### Work required
With the pictures removed, write out the full listing below exactly.
___ Exercise data
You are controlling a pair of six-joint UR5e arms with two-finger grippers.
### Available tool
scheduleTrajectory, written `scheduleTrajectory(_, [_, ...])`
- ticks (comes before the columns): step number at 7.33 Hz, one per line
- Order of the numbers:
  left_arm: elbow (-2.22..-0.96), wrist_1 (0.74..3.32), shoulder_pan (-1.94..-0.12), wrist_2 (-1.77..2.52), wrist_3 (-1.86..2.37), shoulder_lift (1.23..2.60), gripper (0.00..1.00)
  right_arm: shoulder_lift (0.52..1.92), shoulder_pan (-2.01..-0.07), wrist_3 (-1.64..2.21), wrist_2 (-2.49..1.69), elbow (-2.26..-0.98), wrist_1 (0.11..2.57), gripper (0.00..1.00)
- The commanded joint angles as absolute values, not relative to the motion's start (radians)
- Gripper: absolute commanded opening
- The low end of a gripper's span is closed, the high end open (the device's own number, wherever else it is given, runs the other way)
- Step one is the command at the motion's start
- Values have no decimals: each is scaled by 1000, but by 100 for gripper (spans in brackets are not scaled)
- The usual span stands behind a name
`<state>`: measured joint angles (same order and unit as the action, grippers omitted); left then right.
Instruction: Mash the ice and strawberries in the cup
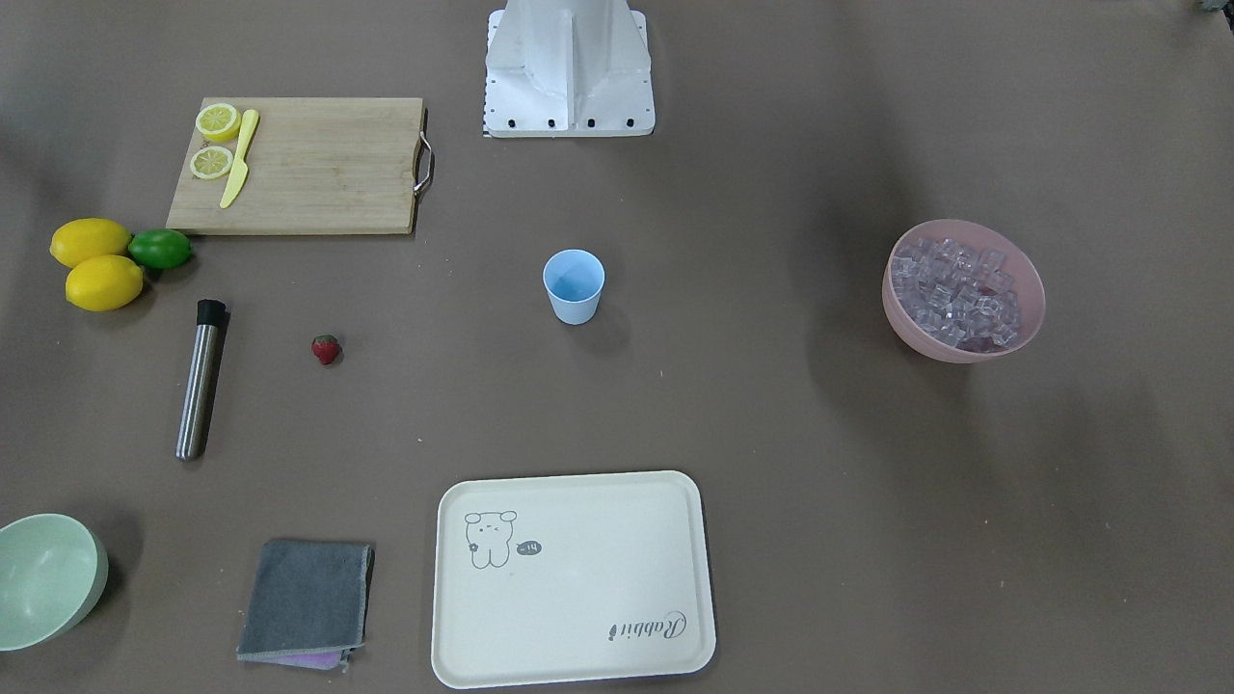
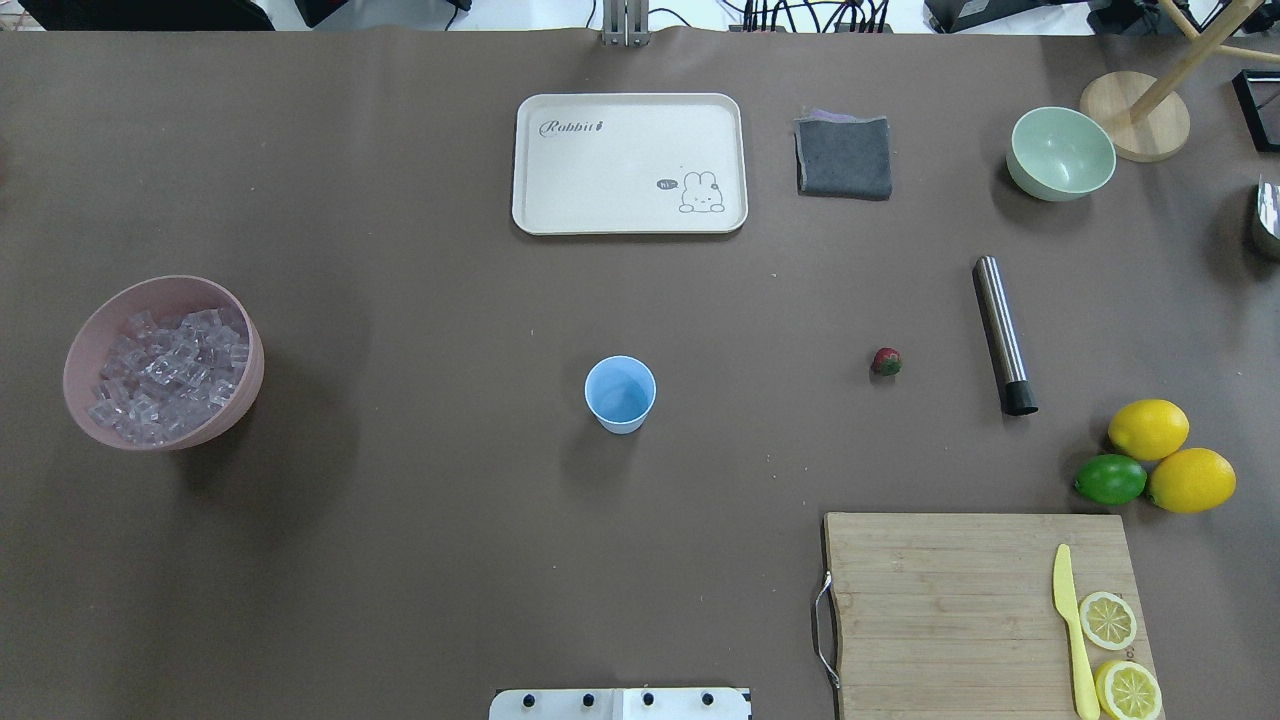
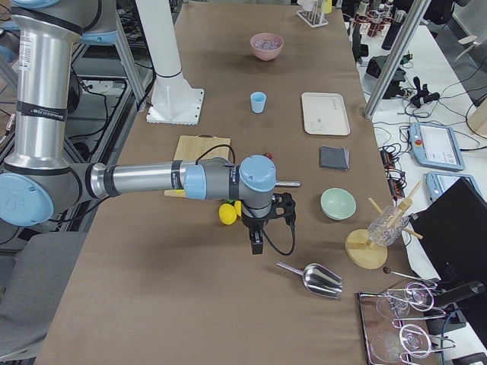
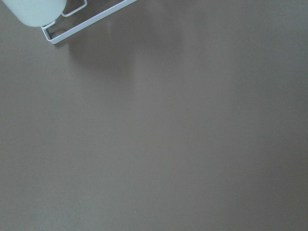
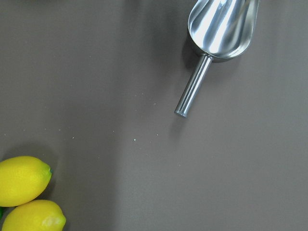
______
### Response to this task
You are controlling a pair of six-joint UR5e arms with two-finger grippers.
### Available tool
scheduleTrajectory, written `scheduleTrajectory(_, [_, ...])`
- ticks (comes before the columns): step number at 7.33 Hz, one per line
- Order of the numbers:
  left_arm: elbow (-2.22..-0.96), wrist_1 (0.74..3.32), shoulder_pan (-1.94..-0.12), wrist_2 (-1.77..2.52), wrist_3 (-1.86..2.37), shoulder_lift (1.23..2.60), gripper (0.00..1.00)
  right_arm: shoulder_lift (0.52..1.92), shoulder_pan (-2.01..-0.07), wrist_3 (-1.64..2.21), wrist_2 (-2.49..1.69), elbow (-2.26..-0.98), wrist_1 (0.11..2.57), gripper (0.00..1.00)
- The commanded joint angles as absolute values, not relative to the motion's start (radians)
- Gripper: absolute commanded opening
- The low end of a gripper's span is closed, the high end open (the device's own number, wherever else it is given, runs the other way)
- Step one is the command at the motion's start
- Values have no decimals: each is scaled by 1000, but by 100 for gripper (spans in brackets are not scaled)
- The usual span stands behind a name
`<state>`: measured joint angles (same order and unit as the action, grippers omitted); left then right.
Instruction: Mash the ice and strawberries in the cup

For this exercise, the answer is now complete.